Unfortunately for the Fortescue Metals Group Limited (ASX: FMG) share price, the fall in iron ore prices resumed overnight.

After a slight rebound on Friday, the spot price of the benchmark 62% fines tumbled almost 3.3% overnight to US$55.90 a tonne according to Metal Bulletin.

This means that the price of 62% fines has fallen close to 30% year-to-date and is trading at its lowest level since early October of last year.

It wasn’t just the 62% fines that sank overnight. Further selling of 58% fines iron ore led to its spot price falling over 1.5% to US$38.90 a tonne. Weakness in Chinese steel markets is largely behind the move.

As you might expect, this has weighed on the shares of iron ore producer today. In early trade Fortescue share price, the BHP Billiton Limited (ASX: BHP) share price, the Rio Tinto Limited (ASX: RIO) share price, and the Mount Gibson Iron Limited (ASX: MGX) share price have all tumbled lower.

What’s next?

Unfortunately Chinese futures currently point to further declines for iron ore today and moving forward I can’t see things improving.
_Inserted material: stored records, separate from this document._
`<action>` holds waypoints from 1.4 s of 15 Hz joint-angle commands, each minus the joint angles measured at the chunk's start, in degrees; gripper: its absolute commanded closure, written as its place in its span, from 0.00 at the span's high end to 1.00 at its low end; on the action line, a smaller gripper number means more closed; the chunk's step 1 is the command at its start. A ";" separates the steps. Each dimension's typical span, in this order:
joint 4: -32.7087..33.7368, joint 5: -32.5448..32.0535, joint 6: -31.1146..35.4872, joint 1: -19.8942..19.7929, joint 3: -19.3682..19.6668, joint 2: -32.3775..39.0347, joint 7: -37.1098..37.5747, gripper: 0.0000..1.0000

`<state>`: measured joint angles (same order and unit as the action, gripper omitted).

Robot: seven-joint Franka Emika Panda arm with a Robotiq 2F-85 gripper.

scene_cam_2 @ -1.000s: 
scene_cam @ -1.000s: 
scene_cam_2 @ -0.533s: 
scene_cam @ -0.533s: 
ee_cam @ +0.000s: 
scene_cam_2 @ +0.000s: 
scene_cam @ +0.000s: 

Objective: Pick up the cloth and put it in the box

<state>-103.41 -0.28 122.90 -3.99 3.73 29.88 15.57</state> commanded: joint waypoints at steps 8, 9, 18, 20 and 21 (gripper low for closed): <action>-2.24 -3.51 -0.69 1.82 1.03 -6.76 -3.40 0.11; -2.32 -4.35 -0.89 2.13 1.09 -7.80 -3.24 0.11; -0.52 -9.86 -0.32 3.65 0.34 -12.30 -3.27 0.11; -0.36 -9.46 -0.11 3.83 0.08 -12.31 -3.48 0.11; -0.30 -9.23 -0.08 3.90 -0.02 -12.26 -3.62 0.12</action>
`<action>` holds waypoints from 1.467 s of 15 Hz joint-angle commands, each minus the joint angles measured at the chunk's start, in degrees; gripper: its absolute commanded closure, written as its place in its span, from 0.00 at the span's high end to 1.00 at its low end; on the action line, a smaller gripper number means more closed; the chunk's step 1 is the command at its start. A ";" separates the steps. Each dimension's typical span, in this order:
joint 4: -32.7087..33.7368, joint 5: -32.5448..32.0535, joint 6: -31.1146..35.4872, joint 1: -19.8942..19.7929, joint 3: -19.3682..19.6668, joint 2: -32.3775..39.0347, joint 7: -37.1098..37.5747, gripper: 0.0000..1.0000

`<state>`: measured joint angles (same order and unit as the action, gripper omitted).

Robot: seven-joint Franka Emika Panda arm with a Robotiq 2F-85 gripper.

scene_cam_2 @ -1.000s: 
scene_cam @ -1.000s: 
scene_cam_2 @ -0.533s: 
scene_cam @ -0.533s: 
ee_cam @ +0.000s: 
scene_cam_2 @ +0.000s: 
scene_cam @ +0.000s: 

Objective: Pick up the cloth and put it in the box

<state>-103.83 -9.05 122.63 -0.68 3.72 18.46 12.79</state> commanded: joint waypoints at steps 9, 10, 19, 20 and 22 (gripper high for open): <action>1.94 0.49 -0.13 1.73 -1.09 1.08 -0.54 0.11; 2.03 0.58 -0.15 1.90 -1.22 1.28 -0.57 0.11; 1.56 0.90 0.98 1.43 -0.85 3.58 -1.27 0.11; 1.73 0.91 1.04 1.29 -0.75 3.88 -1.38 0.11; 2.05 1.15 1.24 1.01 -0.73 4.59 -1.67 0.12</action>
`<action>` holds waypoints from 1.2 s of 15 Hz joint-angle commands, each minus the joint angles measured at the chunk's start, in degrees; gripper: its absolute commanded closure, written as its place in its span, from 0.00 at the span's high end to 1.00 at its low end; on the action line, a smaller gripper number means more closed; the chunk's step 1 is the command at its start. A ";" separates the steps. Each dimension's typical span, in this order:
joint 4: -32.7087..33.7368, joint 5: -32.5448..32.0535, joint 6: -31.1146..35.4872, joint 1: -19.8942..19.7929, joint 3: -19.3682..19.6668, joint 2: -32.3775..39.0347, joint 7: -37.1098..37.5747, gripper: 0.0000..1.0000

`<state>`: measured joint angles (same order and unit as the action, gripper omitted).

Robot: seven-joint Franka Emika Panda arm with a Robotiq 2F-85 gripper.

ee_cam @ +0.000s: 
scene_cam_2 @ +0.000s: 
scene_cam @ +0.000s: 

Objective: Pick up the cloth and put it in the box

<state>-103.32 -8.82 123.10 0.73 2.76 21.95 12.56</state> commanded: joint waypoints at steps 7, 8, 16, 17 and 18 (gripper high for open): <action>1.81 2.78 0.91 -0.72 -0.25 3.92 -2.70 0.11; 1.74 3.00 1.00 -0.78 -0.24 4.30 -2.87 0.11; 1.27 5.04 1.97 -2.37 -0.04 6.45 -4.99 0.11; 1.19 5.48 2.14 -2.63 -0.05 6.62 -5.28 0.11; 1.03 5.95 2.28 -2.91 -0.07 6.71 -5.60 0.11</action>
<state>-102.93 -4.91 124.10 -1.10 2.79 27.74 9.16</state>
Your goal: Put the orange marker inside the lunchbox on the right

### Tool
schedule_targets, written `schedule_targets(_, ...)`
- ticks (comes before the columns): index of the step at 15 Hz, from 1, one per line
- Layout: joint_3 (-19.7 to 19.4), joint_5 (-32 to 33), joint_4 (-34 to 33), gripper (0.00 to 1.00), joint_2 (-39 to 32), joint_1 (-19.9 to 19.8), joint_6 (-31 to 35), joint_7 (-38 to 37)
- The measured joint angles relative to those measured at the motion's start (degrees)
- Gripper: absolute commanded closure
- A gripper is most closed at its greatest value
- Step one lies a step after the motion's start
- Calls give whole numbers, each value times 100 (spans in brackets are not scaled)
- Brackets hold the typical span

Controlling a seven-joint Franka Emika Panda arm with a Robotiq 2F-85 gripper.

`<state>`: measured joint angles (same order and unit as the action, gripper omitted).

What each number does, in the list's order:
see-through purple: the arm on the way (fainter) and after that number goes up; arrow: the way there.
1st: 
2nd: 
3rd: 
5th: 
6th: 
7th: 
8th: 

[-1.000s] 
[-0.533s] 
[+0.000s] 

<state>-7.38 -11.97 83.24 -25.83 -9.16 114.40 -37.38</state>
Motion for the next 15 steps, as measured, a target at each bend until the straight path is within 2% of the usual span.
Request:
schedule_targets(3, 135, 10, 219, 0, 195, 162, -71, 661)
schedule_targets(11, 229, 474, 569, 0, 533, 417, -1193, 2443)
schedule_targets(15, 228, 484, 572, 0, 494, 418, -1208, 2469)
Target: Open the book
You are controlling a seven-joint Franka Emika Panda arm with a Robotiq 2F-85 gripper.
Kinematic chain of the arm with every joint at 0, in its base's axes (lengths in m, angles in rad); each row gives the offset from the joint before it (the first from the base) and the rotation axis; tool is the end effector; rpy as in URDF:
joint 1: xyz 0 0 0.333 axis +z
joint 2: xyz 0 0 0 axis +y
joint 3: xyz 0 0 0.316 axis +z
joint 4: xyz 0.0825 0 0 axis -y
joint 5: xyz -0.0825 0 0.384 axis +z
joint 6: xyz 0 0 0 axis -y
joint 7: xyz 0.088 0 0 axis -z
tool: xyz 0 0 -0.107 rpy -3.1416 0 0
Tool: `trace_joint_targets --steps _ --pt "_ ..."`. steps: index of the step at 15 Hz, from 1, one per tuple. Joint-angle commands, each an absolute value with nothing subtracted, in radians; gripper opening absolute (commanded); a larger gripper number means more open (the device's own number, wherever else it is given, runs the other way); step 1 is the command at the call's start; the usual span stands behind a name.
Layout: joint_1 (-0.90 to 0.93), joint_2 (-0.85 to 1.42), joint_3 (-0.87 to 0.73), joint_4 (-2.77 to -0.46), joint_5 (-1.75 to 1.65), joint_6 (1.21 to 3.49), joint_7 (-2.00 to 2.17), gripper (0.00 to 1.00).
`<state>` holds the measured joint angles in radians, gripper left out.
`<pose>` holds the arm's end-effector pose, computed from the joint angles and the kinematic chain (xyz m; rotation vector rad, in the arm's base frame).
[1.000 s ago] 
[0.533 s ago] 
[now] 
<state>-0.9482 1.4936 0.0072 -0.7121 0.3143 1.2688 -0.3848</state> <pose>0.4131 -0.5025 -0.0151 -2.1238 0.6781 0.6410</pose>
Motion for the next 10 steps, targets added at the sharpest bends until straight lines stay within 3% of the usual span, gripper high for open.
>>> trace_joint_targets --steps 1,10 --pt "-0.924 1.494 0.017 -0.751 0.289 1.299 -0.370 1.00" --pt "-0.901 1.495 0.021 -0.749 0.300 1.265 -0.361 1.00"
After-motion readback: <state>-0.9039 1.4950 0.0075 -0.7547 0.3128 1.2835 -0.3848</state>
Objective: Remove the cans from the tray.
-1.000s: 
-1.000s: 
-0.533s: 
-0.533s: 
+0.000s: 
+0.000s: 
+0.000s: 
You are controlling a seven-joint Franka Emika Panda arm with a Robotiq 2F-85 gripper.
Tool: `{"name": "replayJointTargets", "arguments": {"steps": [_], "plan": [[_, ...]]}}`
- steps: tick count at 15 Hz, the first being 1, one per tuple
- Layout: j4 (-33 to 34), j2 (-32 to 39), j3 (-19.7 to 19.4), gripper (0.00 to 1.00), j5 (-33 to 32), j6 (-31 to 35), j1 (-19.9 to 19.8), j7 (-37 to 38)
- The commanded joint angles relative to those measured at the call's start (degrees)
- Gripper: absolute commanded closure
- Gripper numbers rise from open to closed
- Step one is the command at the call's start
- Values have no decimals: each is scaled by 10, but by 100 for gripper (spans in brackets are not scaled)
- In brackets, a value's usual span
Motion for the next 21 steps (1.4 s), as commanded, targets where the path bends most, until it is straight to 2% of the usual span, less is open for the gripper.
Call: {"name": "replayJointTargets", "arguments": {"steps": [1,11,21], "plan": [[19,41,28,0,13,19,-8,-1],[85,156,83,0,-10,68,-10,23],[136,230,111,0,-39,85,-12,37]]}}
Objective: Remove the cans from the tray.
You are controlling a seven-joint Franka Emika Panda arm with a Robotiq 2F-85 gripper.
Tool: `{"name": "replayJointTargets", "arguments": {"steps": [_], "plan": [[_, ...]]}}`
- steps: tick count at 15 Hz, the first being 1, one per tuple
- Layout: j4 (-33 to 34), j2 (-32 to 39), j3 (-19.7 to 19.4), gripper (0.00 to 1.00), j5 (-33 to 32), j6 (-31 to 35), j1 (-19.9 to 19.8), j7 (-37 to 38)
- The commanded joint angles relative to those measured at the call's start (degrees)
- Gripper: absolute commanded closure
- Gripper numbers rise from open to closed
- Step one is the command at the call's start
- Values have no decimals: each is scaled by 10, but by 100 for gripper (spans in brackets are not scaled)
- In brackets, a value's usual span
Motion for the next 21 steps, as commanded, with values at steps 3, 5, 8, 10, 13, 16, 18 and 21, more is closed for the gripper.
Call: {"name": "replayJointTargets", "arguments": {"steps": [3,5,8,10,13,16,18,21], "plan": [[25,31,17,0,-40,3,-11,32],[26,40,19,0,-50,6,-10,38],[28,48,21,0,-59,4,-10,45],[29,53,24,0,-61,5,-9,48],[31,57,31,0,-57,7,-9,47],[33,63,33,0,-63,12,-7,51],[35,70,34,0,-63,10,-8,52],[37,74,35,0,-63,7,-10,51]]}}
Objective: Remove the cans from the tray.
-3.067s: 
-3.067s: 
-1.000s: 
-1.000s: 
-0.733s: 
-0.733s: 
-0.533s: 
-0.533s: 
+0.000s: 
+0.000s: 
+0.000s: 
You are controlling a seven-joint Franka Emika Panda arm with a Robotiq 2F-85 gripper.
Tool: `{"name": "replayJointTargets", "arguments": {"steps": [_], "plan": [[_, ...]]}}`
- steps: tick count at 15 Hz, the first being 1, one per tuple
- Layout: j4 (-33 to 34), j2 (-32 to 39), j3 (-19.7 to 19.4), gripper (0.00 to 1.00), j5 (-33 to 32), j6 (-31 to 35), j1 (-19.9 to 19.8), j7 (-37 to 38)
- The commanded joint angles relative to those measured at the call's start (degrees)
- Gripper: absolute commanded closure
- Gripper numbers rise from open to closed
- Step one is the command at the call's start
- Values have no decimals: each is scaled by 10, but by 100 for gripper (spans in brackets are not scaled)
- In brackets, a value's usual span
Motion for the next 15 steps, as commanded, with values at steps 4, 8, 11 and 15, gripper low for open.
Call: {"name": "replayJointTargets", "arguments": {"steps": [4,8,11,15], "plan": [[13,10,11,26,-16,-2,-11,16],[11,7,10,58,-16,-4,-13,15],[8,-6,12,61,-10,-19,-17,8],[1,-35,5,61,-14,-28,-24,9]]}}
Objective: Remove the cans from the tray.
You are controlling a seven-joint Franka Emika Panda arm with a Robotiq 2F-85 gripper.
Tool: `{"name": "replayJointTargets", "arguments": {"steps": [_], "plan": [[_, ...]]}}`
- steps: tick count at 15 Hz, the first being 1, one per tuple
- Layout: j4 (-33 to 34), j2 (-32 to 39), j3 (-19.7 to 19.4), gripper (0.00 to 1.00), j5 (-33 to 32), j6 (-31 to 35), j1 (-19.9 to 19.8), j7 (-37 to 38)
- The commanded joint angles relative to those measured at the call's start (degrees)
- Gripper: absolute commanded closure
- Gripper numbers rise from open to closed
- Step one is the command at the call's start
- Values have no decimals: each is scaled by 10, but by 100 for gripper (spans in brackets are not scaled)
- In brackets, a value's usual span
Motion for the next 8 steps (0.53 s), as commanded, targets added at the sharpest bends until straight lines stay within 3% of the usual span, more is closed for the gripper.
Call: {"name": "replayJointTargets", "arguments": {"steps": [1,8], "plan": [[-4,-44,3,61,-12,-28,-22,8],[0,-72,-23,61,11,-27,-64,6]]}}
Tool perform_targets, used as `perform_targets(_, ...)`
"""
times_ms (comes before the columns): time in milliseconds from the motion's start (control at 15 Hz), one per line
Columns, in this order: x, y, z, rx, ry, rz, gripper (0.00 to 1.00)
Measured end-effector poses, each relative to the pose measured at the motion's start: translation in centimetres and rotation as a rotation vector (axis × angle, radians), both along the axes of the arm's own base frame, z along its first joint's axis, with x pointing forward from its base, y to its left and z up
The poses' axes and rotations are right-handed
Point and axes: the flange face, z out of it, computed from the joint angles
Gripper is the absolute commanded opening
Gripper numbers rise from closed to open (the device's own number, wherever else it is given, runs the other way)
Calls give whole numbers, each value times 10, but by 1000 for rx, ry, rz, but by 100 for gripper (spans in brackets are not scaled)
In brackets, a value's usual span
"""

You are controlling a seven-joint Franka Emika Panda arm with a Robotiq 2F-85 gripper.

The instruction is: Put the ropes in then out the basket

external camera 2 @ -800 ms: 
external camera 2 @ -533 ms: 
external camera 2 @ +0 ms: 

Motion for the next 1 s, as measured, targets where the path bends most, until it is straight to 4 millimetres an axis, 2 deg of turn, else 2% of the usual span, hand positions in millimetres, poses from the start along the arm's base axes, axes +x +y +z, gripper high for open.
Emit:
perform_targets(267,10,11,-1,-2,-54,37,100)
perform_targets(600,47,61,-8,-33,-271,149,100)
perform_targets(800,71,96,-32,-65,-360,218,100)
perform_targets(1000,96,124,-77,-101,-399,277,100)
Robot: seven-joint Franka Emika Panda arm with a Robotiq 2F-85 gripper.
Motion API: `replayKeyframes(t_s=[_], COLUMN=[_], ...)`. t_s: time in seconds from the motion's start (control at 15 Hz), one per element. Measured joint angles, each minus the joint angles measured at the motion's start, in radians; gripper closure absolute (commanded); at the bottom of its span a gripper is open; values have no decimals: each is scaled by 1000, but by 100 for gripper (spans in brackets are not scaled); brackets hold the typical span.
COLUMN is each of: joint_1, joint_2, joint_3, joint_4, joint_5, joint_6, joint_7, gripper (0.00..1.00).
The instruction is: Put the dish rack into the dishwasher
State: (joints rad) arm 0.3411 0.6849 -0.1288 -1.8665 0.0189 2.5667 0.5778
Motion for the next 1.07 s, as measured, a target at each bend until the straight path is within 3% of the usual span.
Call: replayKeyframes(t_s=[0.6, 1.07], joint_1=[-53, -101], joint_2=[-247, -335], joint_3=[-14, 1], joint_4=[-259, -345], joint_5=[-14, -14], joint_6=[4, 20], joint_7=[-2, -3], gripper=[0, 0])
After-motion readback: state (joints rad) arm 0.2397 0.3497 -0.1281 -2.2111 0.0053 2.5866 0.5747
Considering stockpiles at Chinese ports are still at high levels and demand is expected to weaken, it is hard to be bullish on the base metal at this point. Especially with supply from Brazil and here in Australia expected to increase.

Because of this I continue to believe that the spot price of 62% fines iron ore will fall below US$50 a tonne later this year.

As this is likely to drag the share prices of iron ore miners lower, I would suggest investors avoid them and focus on opportunities elsewhere in the market.

I believe these opportunities, for example, could provide market-beating returns over the next few years. This could make them a far better option than the iron ore miners at this point.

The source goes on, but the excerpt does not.